● Directions for this task
Go to the line in the entries below that holds "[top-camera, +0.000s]" and repeat exactly from there through the line that holds "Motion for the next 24", inclusive.

** Record set follows **

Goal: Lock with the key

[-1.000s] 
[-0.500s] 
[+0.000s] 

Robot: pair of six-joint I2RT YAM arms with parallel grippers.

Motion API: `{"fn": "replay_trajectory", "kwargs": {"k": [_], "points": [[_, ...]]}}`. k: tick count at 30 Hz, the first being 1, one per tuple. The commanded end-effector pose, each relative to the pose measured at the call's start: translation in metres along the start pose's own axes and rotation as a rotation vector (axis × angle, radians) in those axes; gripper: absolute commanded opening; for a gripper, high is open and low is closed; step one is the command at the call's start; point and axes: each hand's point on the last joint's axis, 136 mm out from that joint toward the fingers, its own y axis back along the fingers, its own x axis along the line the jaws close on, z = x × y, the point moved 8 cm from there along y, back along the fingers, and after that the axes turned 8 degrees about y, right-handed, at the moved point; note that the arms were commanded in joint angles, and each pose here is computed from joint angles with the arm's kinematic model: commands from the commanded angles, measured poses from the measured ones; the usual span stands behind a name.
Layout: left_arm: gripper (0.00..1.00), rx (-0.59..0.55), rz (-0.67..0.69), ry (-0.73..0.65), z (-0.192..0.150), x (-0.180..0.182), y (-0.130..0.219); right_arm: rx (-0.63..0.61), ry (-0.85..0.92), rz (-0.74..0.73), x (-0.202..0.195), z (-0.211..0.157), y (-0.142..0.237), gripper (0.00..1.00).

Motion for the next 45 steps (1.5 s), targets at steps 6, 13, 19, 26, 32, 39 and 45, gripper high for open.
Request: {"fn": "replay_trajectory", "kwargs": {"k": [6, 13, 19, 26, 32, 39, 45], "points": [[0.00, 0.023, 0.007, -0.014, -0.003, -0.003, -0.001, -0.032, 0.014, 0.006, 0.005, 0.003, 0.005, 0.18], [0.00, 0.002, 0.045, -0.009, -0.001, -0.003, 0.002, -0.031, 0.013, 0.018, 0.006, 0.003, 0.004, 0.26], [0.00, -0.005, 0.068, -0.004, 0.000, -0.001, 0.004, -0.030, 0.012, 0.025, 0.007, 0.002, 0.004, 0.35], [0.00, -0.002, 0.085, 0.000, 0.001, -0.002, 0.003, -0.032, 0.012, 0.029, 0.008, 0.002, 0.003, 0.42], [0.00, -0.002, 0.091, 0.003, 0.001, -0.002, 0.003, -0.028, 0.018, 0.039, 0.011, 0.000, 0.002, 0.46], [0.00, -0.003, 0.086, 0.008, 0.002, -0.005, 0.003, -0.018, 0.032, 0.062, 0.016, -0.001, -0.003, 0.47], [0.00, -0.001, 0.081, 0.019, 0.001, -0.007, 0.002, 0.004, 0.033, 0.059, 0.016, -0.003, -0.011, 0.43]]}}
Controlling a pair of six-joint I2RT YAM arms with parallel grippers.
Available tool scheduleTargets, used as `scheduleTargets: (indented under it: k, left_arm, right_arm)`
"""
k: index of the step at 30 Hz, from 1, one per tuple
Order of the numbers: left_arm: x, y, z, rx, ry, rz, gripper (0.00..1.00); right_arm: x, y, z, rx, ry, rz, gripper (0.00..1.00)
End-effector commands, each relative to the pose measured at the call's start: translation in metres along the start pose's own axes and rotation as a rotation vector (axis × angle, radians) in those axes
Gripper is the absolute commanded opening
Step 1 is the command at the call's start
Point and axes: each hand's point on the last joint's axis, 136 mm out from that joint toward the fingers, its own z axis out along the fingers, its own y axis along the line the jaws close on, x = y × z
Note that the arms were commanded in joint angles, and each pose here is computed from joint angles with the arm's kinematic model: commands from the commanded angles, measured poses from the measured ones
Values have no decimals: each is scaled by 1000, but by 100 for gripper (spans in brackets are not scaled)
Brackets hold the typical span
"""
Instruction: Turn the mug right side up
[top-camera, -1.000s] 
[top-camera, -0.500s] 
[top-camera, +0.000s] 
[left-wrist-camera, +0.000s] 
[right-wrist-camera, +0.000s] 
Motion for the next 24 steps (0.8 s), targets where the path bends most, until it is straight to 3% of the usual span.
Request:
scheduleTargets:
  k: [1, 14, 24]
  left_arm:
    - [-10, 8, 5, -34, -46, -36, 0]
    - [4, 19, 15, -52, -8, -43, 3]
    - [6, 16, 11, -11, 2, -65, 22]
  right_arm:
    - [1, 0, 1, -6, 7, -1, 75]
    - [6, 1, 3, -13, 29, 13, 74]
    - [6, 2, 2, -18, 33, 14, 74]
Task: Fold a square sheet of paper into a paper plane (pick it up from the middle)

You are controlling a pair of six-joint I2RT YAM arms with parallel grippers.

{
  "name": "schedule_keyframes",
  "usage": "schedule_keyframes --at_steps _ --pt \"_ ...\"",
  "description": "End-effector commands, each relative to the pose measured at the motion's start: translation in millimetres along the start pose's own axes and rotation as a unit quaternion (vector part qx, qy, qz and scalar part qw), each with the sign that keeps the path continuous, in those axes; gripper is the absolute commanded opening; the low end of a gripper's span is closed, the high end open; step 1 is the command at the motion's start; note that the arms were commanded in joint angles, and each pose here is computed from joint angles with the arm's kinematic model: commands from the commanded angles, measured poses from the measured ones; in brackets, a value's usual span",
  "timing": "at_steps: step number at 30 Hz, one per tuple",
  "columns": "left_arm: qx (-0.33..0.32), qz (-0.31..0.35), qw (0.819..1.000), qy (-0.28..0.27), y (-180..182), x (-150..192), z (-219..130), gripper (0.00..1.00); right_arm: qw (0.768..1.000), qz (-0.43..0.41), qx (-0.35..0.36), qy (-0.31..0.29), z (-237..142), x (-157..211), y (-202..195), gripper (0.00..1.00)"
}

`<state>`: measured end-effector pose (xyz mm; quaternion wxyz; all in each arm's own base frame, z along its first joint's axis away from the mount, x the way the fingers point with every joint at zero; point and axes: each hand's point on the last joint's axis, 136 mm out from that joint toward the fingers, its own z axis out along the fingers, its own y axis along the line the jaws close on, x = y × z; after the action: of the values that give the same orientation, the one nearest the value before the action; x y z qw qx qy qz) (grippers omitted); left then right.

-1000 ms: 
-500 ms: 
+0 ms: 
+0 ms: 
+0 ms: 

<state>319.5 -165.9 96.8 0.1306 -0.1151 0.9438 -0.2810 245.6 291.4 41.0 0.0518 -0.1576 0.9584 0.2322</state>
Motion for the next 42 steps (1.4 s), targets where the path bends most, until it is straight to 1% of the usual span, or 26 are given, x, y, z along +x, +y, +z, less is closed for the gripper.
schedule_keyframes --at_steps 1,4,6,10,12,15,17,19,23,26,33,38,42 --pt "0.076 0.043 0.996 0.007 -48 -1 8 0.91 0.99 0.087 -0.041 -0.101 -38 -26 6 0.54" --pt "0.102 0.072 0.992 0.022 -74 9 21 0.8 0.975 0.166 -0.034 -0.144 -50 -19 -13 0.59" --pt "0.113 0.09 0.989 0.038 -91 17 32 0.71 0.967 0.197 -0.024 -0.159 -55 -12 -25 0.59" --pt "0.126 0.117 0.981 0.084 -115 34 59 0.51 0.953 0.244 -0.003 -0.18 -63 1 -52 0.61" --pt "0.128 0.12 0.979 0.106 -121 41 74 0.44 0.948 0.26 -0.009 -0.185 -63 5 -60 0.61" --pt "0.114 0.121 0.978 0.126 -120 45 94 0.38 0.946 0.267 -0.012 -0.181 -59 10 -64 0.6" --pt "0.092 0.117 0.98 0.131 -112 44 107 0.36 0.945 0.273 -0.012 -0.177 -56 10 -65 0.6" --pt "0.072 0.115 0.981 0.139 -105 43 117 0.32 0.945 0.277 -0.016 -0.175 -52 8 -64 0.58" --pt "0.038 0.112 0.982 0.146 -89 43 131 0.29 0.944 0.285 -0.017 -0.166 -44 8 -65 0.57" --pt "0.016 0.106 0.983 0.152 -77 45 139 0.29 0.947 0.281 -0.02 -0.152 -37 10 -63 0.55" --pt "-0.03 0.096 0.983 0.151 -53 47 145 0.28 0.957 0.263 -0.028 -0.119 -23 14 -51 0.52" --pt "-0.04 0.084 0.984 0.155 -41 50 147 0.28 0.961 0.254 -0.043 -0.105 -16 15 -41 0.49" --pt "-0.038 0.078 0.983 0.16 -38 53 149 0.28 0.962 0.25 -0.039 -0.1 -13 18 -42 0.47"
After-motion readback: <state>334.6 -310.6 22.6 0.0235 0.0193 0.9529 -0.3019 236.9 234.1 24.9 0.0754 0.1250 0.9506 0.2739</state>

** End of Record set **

● Task result
[top-camera, +0.000s] 
[left-wrist-camera, +0.000s] 
[right-wrist-camera, +0.000s] 
Motion for the next 24 steps (0.8 s), targets where the path bends most, until it is straight to 3% of the usual span.

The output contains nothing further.